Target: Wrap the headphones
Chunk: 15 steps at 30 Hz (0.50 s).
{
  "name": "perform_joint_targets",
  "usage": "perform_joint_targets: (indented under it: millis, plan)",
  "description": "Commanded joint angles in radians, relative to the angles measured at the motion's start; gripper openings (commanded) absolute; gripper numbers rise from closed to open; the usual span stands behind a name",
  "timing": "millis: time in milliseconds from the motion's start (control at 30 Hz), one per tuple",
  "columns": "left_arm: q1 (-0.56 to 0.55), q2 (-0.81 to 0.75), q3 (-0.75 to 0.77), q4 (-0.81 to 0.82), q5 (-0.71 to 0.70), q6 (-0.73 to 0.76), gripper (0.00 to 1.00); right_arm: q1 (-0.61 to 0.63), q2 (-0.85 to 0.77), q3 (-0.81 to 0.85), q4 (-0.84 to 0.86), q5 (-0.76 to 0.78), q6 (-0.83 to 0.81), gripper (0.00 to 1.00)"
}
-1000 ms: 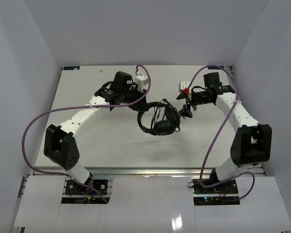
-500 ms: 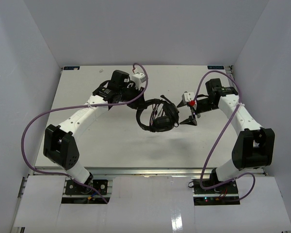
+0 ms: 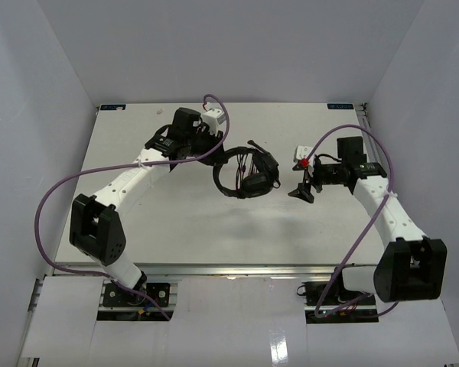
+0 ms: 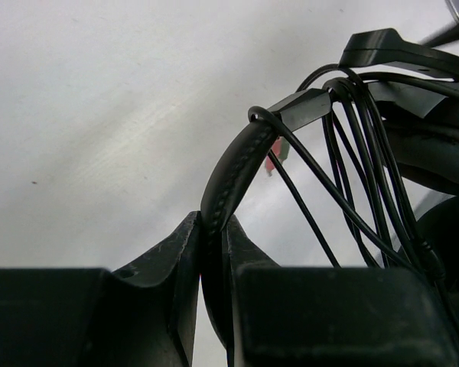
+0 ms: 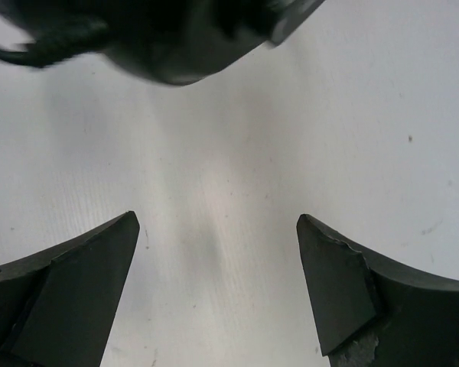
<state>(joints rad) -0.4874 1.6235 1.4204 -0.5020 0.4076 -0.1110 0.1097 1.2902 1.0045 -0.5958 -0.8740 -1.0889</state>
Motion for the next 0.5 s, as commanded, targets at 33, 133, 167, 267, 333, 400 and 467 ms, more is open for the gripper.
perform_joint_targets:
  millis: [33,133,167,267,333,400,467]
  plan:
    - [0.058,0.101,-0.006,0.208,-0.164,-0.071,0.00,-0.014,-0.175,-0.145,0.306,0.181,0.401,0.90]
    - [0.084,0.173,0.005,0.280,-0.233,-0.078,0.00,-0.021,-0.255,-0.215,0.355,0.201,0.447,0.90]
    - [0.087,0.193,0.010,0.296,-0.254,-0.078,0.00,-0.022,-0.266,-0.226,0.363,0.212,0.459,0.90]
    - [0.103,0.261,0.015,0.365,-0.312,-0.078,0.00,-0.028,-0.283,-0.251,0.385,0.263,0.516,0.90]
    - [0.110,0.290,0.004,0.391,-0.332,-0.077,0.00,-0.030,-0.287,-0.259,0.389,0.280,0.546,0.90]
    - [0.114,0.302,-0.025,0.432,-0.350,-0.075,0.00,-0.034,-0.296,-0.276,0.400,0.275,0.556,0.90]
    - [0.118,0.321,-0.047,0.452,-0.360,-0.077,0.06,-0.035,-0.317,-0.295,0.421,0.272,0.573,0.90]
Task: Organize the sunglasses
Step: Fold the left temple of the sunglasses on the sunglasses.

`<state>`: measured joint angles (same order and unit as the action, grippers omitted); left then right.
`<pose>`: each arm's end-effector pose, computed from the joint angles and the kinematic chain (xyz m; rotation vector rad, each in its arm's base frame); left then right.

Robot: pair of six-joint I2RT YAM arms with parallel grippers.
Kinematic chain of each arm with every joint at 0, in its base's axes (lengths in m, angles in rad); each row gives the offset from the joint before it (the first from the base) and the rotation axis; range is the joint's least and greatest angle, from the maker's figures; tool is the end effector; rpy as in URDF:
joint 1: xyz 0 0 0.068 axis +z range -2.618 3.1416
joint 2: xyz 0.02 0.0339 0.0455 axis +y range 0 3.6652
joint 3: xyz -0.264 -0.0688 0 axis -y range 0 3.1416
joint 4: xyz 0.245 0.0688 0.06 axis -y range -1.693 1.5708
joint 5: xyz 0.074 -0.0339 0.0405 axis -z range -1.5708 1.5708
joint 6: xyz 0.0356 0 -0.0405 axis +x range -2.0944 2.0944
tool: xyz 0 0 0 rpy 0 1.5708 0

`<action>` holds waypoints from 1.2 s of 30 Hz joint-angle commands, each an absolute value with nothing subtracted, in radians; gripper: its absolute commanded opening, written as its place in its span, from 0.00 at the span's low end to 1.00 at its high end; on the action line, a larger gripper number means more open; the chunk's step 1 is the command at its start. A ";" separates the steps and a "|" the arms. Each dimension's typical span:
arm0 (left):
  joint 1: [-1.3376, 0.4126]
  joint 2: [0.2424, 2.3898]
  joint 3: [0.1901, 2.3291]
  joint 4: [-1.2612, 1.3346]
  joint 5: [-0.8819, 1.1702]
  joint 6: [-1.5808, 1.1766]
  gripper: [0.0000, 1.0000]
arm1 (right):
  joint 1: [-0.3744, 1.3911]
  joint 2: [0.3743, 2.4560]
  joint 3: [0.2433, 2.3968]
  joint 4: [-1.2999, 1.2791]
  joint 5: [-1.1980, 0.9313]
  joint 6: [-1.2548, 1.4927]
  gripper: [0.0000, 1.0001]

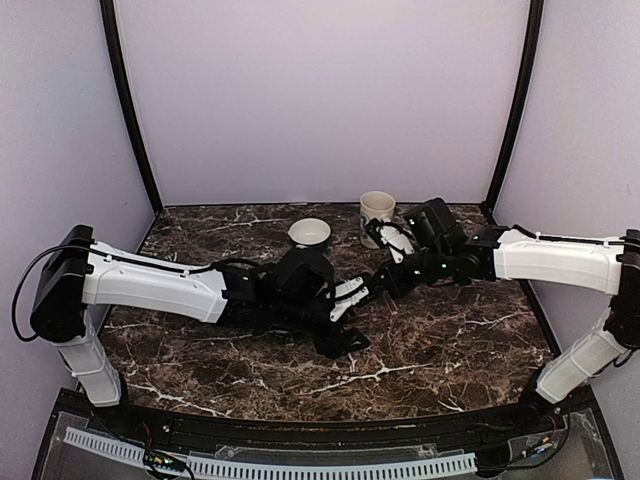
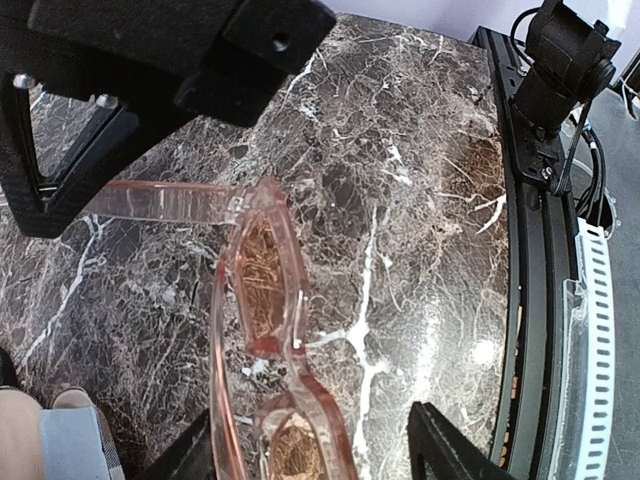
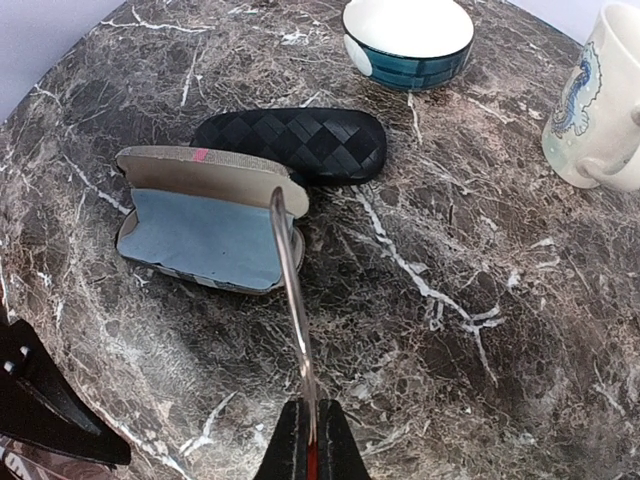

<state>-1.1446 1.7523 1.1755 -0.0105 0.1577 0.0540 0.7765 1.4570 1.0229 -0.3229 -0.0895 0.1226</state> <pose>0.1589 -0.3634 0.2294 1.3528 1.8110 -0.7800 0.2240 0.2245 0.2520 -0.8112 2.2485 0.5440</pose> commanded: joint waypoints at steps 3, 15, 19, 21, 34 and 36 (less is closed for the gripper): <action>-1.154 1.738 1.177 0.002 0.144 0.082 0.67 | 0.772 1.460 1.013 -0.275 -0.128 0.139 0.00; -1.154 1.685 1.101 0.091 0.087 0.147 0.79 | 0.774 1.475 1.009 -0.292 -0.181 0.140 0.00; -1.154 1.662 1.079 0.112 0.060 0.188 0.78 | 0.773 1.479 1.007 -0.296 -0.189 0.140 0.00; -1.154 1.649 1.071 0.115 0.057 0.199 0.78 | 0.773 1.482 1.007 -0.298 -0.189 0.141 0.00; -1.154 1.510 1.019 0.043 0.105 -0.047 0.99 | 0.789 1.449 0.991 -0.264 -0.107 0.138 0.00; -1.151 1.491 1.016 0.038 0.096 -0.098 0.99 | 0.803 1.447 0.992 -0.265 -0.077 0.135 0.00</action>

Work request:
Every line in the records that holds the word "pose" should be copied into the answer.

Worked solution:
`<pose>`: each arm's end-effector pose, computed from the joint angles and the kinematic chain (xyz m; rotation vector rad, each in its arm's base frame); left then right.
<state>-1.1446 1.7523 1.1755 -0.0105 0.1577 0.0540 0.7765 1.4570 1.0229 -0.3229 -0.0895 0.1226</state> <pose>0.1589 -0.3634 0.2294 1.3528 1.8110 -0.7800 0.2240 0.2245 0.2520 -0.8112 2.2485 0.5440</pose> commanded: joint waypoints at steps 3, 15, 19, 21, 34 and 36 (less is closed for the gripper): <action>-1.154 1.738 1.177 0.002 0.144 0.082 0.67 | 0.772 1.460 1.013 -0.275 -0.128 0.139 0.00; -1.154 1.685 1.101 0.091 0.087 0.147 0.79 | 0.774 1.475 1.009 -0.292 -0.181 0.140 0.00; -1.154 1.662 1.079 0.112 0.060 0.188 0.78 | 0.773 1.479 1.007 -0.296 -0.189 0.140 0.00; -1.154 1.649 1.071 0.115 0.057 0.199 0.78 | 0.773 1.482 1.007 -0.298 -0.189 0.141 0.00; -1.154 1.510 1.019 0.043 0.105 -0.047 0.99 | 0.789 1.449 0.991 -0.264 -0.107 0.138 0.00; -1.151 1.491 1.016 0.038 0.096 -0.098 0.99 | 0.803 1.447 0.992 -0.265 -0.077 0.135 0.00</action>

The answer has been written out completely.